DECISION OF BOARD OF THE EURASIAN ECONOMIC COMMISSION

of December 22, 2015 №174

About approval of Rules of carrying out monitoring of safety, quality and efficiency of medical products

According to Item 2 of article 31 of the Agreement on the Eurasian Economic Union of May 29, 2014, Item 2 of article 8 of the Agreement on the single principles and rules of the address of medical products (products of medical appointment and medical equipment) within the Eurasian Economic Union of December 23, 2014, Item 25 of appendix №2 to the Regulations of work of the Eurasian economic commission approved by the Decision of the Supreme Eurasian economic council of December 23, 2014 №98, and for the purpose of execution of the Decision of the Supreme Euroasian economic council of December 23, 2014 №109 "About implementation of the Agreement on the single principles and rules of the address of medical products (products of medical appointment and medical equipment) within the Eurasian Economic Union" the Board of the Euroasian economic commission decided:

1. Approve the enclosed Rules of carrying out monitoring of safety, quality and efficiency of medical products.

2. This Decision becomes effective after 30 calendar days from the effective date of the Agreement on the single principles and rules of the address of medical products (products of medical appointment and medical equipment) within the Eurasian Economic Union of December 23, 2014 or from the effective date the Protocol signed on December 2, 2015 on accession of the Republic of Armenia to the Agreement on the single principles and rules of the address of medical products (products of medical appointment and medical equipment) within the Eurasian Economic Union of December 23, 2014 depending on what date is later, but not earlier than after 30 calendar days from the date of official publication of this Decision.

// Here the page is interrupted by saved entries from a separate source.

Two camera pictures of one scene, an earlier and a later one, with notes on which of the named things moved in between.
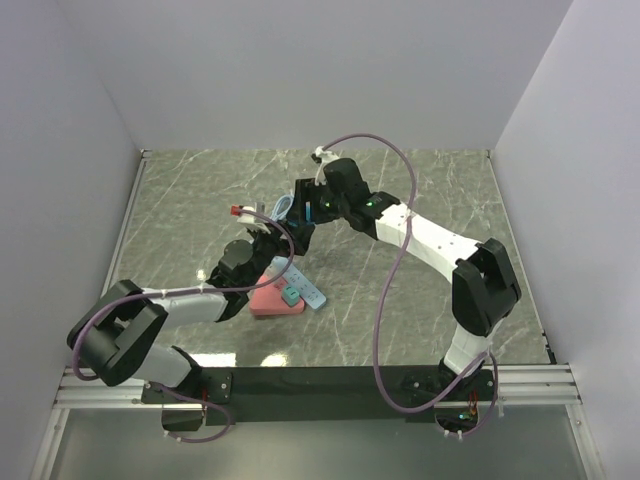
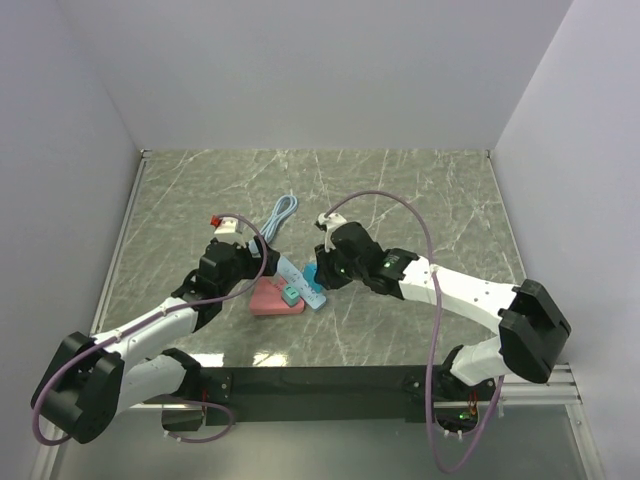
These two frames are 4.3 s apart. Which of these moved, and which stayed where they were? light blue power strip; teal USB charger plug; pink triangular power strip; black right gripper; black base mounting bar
Moved: black right gripper
Stayed: teal USB charger plug; black base mounting bar; pink triangular power strip; light blue power strip
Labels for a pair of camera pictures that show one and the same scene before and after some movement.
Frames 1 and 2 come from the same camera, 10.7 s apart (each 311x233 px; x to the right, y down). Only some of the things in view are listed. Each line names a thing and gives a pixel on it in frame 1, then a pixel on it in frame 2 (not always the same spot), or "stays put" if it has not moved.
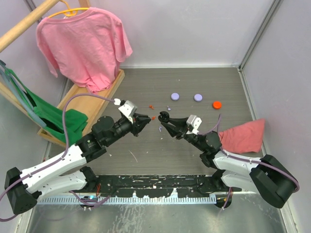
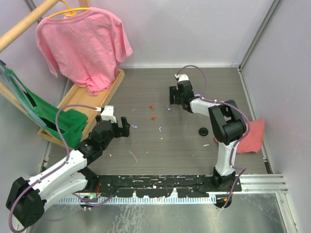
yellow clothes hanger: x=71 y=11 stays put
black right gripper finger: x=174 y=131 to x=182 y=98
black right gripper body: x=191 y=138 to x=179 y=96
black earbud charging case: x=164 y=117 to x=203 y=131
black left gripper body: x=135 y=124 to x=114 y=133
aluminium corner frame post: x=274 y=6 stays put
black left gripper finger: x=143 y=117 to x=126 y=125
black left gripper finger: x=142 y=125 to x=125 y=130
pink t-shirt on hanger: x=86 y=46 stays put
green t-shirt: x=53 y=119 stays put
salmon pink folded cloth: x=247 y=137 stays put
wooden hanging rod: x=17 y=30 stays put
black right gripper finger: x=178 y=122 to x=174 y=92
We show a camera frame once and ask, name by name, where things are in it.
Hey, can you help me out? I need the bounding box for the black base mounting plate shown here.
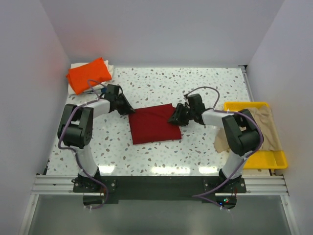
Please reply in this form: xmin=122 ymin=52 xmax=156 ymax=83
xmin=72 ymin=175 xmax=247 ymax=204

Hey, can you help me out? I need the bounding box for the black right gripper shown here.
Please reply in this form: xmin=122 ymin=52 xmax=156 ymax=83
xmin=167 ymin=103 xmax=195 ymax=127

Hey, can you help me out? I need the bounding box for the beige t-shirt in bin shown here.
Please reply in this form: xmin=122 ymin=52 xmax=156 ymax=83
xmin=214 ymin=105 xmax=283 ymax=153

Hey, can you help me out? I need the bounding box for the yellow plastic bin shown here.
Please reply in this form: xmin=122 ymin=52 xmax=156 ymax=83
xmin=224 ymin=101 xmax=288 ymax=170

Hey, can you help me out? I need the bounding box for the folded orange t-shirt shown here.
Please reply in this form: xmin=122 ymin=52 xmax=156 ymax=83
xmin=66 ymin=57 xmax=112 ymax=95

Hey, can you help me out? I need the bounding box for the dark red t-shirt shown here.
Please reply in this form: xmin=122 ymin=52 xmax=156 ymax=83
xmin=129 ymin=104 xmax=181 ymax=144

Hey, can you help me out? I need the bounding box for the folded white t-shirt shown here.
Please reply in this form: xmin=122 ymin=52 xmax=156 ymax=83
xmin=67 ymin=60 xmax=115 ymax=95

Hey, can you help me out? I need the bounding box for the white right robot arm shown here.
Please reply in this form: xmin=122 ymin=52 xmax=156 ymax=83
xmin=168 ymin=94 xmax=264 ymax=192

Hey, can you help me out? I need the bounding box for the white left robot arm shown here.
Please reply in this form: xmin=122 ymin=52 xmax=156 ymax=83
xmin=57 ymin=84 xmax=135 ymax=192

Approved by the Decision of Board of the Eurasian economic commission of December 22, 2015 №174

Rules of carrying out monitoring of safety, quality and efficiency of medical products

1. These rules are developed according to Item 2 of article 31 of the Agreement on the Eurasian Economic Union of May 29, 2014 and Item 2 of article 8 of the Agreement on the single principles and rules of the address of medical products (products of medical appointment and medical equipment) within the Eurasian Economic Union of December 23, 2014 and establish procedure for carrying out monitoring of safety, quality and efficiency of medical products (further - monitoring).

2. The purposes of carrying out monitoring are safety of users, preservation and promotion of health of the population, improvement of quality of delivery of health care, identification and prevention of the side effects and undesirable reactions which are not specified in the instruction for application or the operation manual on medical product (further - the instruction for application), unfavorable events (incidents), the address of the medical products which are not conforming to the general requirements of safety and efficiency of medical products, requirements to their marking and operational documentation approved by the Eurasian economic commission on them.

3. Monitoring includes collection, registration, information analysis about unfavorable events (incidents) and adoption of relevant decisions.

4. Monitoring is based on:

a) the analysis of messages on unfavorable events (incidents) at all stages of the address of the medical products within the Eurasian Economic Union (further - the Union) received:

from users of medical products; from producers of medical products;

when implementing of state members of the Union by authorized bodies of the state control (supervision) of the address of medical products;

b) the analysis of periodic reports on safety and clinical efficiency of medical products of class of potential risk of application 3, and also the medical products of classes of potential risk of application implanted into human body 26 and 3 at post-registration stage, the medical products received from producers or from their authorized representatives;

c) to system of collection and data analysis of the producer of medical products about safety and efficiency of medical products at post-sale stage and carrying out corrective actions according to the requirements to implementation, maintenance and assessment of quality management system of medical products depending on potential risk of application approved by the Eurasian economic commission.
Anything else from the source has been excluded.